** TASK TO COMPLETE **
Work through the records that follow and return each line containing the word "throughout".

** INPUT FOR THIS TASK **
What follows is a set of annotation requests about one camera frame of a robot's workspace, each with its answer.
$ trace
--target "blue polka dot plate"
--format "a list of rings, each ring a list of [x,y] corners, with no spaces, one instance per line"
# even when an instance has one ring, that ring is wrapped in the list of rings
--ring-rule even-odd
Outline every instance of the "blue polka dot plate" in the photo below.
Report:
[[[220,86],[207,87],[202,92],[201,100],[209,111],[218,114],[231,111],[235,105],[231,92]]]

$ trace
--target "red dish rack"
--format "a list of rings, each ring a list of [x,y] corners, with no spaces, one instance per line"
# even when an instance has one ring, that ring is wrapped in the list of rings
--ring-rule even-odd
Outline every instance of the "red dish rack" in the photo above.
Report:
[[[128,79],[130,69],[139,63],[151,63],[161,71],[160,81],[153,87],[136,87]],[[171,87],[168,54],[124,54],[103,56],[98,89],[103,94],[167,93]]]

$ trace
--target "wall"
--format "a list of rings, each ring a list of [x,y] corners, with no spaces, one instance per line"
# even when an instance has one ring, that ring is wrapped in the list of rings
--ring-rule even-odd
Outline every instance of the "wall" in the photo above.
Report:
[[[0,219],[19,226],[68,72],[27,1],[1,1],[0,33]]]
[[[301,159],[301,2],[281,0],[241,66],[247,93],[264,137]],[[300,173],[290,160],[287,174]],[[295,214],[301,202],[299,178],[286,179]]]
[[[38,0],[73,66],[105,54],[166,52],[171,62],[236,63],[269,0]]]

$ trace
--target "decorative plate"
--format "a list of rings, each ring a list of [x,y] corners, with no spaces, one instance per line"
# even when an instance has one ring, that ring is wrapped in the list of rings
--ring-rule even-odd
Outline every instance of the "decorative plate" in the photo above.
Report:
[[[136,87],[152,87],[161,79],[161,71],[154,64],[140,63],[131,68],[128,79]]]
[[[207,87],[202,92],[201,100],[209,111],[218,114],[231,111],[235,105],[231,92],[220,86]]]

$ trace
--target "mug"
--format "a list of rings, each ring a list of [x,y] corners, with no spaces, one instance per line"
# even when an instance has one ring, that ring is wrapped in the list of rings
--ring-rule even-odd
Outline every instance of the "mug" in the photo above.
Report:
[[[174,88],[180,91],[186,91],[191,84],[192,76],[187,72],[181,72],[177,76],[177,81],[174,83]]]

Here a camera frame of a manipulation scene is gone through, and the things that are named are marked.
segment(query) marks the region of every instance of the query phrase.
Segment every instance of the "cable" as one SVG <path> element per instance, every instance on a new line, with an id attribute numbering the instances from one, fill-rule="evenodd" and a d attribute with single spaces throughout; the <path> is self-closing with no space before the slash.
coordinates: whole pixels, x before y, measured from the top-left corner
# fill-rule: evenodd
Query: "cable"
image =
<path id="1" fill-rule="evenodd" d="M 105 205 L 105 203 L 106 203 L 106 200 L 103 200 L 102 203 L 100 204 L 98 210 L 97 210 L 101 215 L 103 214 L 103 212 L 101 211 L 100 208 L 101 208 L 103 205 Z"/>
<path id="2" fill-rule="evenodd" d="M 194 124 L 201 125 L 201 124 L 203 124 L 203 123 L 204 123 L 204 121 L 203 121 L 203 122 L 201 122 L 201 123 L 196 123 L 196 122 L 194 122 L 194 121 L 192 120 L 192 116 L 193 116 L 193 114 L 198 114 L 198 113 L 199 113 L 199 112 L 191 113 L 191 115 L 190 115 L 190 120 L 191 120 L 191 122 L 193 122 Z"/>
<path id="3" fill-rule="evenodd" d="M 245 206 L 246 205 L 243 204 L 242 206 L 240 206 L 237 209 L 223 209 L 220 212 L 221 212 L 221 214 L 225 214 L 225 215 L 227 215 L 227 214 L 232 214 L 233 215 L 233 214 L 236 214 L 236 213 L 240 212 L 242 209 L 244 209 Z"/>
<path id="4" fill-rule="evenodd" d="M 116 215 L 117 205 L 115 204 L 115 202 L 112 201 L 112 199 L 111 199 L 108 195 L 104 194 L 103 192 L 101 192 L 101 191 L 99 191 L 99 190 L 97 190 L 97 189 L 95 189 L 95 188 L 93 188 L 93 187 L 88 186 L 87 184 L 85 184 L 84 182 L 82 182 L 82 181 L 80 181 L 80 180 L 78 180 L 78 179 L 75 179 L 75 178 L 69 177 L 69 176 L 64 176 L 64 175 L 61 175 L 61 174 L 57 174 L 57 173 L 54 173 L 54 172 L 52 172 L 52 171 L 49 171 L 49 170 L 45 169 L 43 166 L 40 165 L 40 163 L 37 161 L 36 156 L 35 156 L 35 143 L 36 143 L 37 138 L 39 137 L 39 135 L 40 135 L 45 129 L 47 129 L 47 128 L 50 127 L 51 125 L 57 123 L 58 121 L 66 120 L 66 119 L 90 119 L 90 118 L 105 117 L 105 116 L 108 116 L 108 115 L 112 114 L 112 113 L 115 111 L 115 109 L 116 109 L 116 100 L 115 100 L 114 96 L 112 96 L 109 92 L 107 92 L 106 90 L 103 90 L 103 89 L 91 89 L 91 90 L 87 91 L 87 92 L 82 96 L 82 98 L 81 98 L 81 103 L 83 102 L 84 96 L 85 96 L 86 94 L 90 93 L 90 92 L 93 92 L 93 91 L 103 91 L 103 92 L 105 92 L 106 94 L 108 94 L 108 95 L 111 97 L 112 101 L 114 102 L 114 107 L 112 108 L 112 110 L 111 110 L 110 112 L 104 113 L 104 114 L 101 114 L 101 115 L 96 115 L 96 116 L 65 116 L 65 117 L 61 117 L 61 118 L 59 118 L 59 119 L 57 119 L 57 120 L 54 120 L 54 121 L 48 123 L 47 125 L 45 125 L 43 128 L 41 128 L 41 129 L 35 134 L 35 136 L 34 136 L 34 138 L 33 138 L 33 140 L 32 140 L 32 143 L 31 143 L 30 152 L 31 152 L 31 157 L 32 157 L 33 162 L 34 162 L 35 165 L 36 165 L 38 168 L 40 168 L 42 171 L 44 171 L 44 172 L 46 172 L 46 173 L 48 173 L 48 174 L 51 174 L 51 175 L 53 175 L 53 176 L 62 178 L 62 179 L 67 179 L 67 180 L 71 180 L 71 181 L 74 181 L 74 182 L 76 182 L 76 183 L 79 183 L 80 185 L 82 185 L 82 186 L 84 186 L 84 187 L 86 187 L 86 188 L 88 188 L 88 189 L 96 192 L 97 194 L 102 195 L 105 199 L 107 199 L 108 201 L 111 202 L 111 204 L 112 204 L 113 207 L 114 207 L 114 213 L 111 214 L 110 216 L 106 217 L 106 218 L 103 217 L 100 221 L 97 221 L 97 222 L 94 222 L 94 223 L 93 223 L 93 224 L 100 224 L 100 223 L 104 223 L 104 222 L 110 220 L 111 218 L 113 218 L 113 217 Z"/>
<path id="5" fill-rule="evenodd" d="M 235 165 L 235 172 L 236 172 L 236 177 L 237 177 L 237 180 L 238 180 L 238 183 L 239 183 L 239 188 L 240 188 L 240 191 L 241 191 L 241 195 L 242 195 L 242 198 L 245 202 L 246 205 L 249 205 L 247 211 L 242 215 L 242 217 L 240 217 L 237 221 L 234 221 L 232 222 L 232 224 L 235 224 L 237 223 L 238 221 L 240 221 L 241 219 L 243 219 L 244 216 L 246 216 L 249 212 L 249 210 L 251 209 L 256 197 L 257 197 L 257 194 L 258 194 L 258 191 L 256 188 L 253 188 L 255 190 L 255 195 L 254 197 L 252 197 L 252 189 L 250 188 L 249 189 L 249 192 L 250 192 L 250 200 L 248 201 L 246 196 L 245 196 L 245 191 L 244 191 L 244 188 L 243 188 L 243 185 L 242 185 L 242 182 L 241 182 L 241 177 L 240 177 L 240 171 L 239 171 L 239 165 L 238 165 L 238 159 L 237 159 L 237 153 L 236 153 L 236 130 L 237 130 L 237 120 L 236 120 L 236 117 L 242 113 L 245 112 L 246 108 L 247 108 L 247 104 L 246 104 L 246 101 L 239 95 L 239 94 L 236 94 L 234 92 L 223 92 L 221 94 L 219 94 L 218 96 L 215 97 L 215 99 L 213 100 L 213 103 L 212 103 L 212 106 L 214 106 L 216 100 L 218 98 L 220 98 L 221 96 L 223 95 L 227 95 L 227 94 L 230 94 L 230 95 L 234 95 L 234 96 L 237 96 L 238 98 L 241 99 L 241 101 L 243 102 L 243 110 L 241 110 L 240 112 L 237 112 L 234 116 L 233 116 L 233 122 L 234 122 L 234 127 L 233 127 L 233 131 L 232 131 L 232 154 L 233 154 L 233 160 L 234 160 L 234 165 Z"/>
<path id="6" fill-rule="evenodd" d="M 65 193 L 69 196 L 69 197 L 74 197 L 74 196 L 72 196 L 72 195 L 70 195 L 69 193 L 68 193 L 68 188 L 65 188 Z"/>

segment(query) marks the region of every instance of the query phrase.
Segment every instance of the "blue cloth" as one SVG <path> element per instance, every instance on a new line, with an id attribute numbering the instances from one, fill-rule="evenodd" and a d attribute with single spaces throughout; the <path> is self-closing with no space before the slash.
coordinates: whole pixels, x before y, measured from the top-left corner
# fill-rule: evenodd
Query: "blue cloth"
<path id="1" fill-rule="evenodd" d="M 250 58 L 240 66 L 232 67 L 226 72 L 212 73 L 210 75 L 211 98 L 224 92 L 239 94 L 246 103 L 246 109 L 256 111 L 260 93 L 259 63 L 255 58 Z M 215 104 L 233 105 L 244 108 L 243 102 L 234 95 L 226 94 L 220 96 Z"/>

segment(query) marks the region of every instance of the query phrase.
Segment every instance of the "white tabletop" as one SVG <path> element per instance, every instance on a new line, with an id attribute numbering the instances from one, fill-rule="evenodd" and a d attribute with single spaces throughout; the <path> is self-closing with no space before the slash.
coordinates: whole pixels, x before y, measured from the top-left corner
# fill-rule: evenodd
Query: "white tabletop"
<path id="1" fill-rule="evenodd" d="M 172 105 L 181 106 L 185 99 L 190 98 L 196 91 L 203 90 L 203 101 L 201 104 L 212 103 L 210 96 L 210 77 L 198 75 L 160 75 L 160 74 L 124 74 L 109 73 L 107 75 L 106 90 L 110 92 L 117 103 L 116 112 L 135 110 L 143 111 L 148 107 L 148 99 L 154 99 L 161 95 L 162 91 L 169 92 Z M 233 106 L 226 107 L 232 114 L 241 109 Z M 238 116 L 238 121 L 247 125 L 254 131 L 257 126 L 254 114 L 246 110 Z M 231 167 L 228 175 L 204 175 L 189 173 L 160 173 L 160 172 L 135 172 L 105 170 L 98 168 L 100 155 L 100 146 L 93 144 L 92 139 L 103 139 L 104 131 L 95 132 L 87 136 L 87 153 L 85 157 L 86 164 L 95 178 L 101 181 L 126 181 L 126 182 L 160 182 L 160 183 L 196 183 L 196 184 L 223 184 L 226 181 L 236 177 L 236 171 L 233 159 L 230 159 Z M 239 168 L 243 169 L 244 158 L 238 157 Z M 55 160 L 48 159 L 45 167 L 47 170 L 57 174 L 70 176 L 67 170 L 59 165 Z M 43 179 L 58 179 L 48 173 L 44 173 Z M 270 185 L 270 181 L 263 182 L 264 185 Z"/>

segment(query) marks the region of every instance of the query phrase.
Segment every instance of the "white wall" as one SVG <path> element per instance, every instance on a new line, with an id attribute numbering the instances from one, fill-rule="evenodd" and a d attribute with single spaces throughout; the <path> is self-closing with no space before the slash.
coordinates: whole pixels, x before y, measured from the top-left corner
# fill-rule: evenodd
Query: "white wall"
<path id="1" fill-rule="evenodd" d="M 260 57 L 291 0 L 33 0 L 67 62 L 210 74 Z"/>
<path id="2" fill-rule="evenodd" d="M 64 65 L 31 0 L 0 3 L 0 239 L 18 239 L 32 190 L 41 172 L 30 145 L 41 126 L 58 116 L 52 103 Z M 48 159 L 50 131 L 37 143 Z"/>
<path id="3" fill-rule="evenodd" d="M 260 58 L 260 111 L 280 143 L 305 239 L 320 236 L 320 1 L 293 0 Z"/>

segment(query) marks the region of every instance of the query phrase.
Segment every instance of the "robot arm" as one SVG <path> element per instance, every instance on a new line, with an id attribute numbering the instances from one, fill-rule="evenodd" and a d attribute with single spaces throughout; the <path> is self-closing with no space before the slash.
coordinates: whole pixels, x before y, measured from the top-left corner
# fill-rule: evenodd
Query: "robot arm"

** ANSWER TO THIS TASK **
Segment every instance of the "cable" as one SVG <path> element per instance, every instance on a new line, with an id attribute numbering the instances from one, fill-rule="evenodd" and a d attribute with single spaces throughout; the <path> is self-closing with no space before the slash.
Segment every instance of the "blue cloth" as one SVG <path> element per instance, every instance on a new line, with an id attribute numbering the instances from one, fill-rule="evenodd" and a d attribute with single spaces throughout; the <path> is self-closing with no space before the slash.
Segment every instance of the "white tabletop" as one SVG <path> element per instance, every instance on a new line, with an id attribute numbering the instances from one, fill-rule="evenodd" and a d attribute with single spaces throughout; the <path> is self-closing with no space before the slash.
Segment every instance of the "white wall" as one SVG <path> element per instance, every instance on a new line, with an id attribute numbering the instances from one, fill-rule="evenodd" and a d attribute with single spaces throughout; the <path> is self-closing with no space before the slash.
Segment every instance of the "robot arm" as one SVG <path> element per instance, every instance on a new line, with an id attribute numbering the instances from one, fill-rule="evenodd" and a d attribute with single spaces throughout; the <path> is self-closing with no space before the slash.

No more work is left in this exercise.